D'Urville reprit bientôt la route du sud, et, le 27 février, reconnut une bande considérable de terre dans le S.-E., que la brume et les flocons d'une neige très fine l'empêchèrent d'accoster. Il se trouvait alors sur le parallèle de l'île Hope, par 62° 57´ de latitude. Il en approcha de très près et reconnut d'abord une terre basse, à laquelle il donna le nom de Terre de Joinville; plus loin, dans le sud-ouest, une grande terre montagneuse qu'il appela Terre Louis-Philippe, et, entre elles, au milieu d'une sorte de canal encombré par les glaces, une île à laquelle il donna le nom de Rosamel.
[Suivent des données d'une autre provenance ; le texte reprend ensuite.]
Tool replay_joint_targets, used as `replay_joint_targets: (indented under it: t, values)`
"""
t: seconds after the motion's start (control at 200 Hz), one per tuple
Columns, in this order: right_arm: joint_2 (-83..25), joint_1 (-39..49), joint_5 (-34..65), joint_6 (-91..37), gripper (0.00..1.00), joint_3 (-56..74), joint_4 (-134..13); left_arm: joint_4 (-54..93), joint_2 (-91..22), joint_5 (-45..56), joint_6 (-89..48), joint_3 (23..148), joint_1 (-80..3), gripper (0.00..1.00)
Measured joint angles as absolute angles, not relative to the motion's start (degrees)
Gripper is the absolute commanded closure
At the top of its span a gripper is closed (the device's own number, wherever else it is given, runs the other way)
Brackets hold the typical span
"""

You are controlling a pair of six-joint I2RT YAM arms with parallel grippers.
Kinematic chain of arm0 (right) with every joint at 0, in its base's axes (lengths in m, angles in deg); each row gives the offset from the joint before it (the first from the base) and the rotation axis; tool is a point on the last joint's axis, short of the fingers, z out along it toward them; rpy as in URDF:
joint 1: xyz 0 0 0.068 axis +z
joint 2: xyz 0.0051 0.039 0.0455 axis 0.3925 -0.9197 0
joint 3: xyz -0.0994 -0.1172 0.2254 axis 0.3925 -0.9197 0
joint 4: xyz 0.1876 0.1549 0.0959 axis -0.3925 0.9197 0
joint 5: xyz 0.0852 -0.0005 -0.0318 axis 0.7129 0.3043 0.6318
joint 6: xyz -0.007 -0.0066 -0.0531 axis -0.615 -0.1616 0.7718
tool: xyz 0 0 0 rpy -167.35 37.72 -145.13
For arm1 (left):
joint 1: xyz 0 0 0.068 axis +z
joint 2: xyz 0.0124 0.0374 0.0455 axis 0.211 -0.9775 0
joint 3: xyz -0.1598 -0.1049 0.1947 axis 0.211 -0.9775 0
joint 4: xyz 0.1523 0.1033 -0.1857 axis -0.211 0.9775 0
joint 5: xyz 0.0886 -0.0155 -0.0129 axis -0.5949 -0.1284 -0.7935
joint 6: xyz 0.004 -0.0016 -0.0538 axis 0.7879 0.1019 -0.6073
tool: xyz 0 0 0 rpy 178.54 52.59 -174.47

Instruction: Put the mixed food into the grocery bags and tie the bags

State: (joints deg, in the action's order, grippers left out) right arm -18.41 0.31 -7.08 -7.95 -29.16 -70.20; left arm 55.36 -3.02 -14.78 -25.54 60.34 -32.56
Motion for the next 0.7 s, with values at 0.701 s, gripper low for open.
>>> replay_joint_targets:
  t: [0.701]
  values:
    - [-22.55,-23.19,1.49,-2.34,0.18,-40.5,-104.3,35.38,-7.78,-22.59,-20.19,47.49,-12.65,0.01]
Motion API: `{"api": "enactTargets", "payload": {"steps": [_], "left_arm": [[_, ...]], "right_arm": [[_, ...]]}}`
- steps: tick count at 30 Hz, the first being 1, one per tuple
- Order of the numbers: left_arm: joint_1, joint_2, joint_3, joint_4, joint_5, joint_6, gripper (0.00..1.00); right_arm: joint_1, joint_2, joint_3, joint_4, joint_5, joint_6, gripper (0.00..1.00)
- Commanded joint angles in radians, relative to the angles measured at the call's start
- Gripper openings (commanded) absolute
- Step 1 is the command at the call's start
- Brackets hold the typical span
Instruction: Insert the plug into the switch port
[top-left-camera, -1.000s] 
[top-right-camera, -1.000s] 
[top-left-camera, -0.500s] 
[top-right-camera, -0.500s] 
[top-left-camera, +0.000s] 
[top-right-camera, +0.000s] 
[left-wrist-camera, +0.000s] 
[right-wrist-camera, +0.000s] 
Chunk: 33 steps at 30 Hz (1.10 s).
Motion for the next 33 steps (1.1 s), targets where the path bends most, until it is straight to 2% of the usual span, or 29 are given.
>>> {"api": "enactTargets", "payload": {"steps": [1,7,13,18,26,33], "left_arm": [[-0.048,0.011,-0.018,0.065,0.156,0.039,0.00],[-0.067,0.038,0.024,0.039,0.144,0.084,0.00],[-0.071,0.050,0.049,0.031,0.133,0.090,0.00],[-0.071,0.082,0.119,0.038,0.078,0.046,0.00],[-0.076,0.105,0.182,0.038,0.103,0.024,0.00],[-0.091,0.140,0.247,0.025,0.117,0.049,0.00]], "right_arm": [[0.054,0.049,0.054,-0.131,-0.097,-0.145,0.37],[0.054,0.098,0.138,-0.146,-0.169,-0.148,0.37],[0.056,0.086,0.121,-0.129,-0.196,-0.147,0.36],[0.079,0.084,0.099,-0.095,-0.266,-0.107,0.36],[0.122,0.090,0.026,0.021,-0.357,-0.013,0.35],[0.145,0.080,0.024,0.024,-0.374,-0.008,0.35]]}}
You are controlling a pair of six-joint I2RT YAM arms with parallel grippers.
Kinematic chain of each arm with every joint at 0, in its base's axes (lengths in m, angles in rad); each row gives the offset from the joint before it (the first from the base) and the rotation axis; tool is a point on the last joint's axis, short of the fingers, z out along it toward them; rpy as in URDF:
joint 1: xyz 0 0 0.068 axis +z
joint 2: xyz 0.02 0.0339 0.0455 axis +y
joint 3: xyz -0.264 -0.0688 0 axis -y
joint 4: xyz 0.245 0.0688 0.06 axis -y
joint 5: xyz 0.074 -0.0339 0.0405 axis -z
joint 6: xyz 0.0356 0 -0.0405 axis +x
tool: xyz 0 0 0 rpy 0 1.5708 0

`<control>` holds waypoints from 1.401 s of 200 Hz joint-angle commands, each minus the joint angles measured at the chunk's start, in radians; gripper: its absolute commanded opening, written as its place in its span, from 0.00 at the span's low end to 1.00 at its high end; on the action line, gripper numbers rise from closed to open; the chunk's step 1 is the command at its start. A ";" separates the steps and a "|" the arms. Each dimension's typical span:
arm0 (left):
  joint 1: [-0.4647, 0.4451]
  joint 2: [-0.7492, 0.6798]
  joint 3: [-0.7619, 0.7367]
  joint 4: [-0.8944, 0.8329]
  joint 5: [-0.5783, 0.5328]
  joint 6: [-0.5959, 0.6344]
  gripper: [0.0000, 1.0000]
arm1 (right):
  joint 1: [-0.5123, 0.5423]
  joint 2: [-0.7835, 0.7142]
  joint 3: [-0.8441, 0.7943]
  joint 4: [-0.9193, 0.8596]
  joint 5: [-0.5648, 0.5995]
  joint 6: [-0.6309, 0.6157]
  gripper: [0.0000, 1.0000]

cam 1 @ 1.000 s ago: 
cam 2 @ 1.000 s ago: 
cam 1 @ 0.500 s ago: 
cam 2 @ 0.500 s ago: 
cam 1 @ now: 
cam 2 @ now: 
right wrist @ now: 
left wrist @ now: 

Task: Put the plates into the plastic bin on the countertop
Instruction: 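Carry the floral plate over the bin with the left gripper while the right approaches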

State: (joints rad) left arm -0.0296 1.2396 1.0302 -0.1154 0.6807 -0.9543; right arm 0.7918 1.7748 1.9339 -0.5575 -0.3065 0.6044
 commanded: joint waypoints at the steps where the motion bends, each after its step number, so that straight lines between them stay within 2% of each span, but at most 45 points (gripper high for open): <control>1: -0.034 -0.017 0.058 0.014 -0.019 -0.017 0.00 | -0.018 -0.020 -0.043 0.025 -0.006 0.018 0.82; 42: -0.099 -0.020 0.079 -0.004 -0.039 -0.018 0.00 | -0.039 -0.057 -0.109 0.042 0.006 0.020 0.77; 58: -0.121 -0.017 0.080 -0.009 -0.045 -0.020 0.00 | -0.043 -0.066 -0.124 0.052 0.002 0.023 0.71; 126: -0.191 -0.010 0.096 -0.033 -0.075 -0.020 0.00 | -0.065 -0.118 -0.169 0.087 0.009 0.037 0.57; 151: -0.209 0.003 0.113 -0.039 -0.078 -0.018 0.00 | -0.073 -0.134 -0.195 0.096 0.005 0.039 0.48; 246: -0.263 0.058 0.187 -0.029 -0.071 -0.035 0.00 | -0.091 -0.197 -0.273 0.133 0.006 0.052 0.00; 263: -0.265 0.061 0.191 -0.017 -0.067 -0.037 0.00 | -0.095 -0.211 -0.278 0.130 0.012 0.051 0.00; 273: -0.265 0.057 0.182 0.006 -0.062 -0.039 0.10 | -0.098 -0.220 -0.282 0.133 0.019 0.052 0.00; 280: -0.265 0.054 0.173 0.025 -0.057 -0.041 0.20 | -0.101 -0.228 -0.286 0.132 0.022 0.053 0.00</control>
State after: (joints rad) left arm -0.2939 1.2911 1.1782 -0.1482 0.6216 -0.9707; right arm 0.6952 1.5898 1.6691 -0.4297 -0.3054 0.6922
«Pour lors, dit d'Urville, l'horizon bien éclairci nous permet de suivre des yeux tous les accidents de la Terre Louis-Philippe. En ce moment, elle s'étend depuis le mont Bransfield, dans le N. 72° E., jusqu'au S.-S.-O., où l'œil la suit jusqu'aux bornes de l'horizon. Depuis le mont Bransfield jusqu'au sud, c'est une haute terre, assez uniforme et formant un immense glacier sans accidents notables. Mais, au sud, la terre se relève sous la forme d'un beau piton (le mont Jacquinot), qui paraît égaler et même surpasser Bransfield; puis, à partir de là, elle s'étend sous la forme d'une chaîne de montagnes se terminant dans le S.-O. par un sommet encore plus élevé que tous les autres. Au reste, les effets de la neige et de la glace, ainsi que l'absence de tout objet de comparaison, contribuent à exagérer singulièrement la hauteur de toutes ces protubérances. En effet, nous trouvâmes, par les mesures qui furent prises par M. Dumoulin, que toutes ces montagnes, qui nous paraissaient alors gigantesques et au moins comparables aux Alpes et aux Pyrénées, n'avaient que des hauteurs très médiocres. Ainsi, le mont Bransfield n'avait que 632 mètres, le mont Jacquinot 648 mètres, et enfin ce dernier, le mont d'Urville, le plus élevé de tous, 931 mètres. A l'exception des îlots en avant de la grande terre et de quelques pointes dégagées de neige, tout le reste n'est qu'une suite de glaces compactes; dans cet état, il n'est pas possible de tracer la vraie direction de la terre, mais seulement de ses croûtes de glace.»

Le 1er mars, un sondage n'accuse que cent quatre-vingts brasses de profondeur, le fond est de roches et de gravier. La température est de 1°9 à la surface et de 0,2 au fond de la mer. Le 2 mars est reconnue, au large de la Terre Louis-Philippe, une île qui reçoit le nom d'île de l'Astrolabe. Le lendemain, une grande baie ou plutôt un canal, auquel on donne le nom de canal d'Orléans, est relevé entre la Terre Louis-Philippe et une bande haute et rocheuse qui, selon d'Urville, serait le commencement des terres de Trinité, jusqu'alors très incorrectement tracées.

Ainsi donc, depuis le 26 février jusqu'au 5 mars, d'Urville resta en vue de la côte, la longeant à peu de distance, mais n'étant cependant pas maître de ses manœuvres, à cause des brumes et des pluies qui se succédèrent sans arrêter. Tout, du reste, annonçait un dégel bien accentué; à midi, la température s'élevait jusqu'à cinq degrés au-dessus de zéro; partout, des glaces coulaient des filets d'eau, des blocs entiers se détachaient et tombaient dans la mer avec un bruit formidable; enfin un vent d'ouest ne cessait pas de souffler en grande brise.

Ce fut même la raison qui empêcha d'Urville de pousser plus loin son exploration. La mer était très dure, la pluie fréquente et la brume continuelle. Il dut donc s'éloigner de cette côte dangereuse et remonter vers le nord, où, dès le lendemain, il relevait les îles les plus occidentales du Nouveau-Shetland.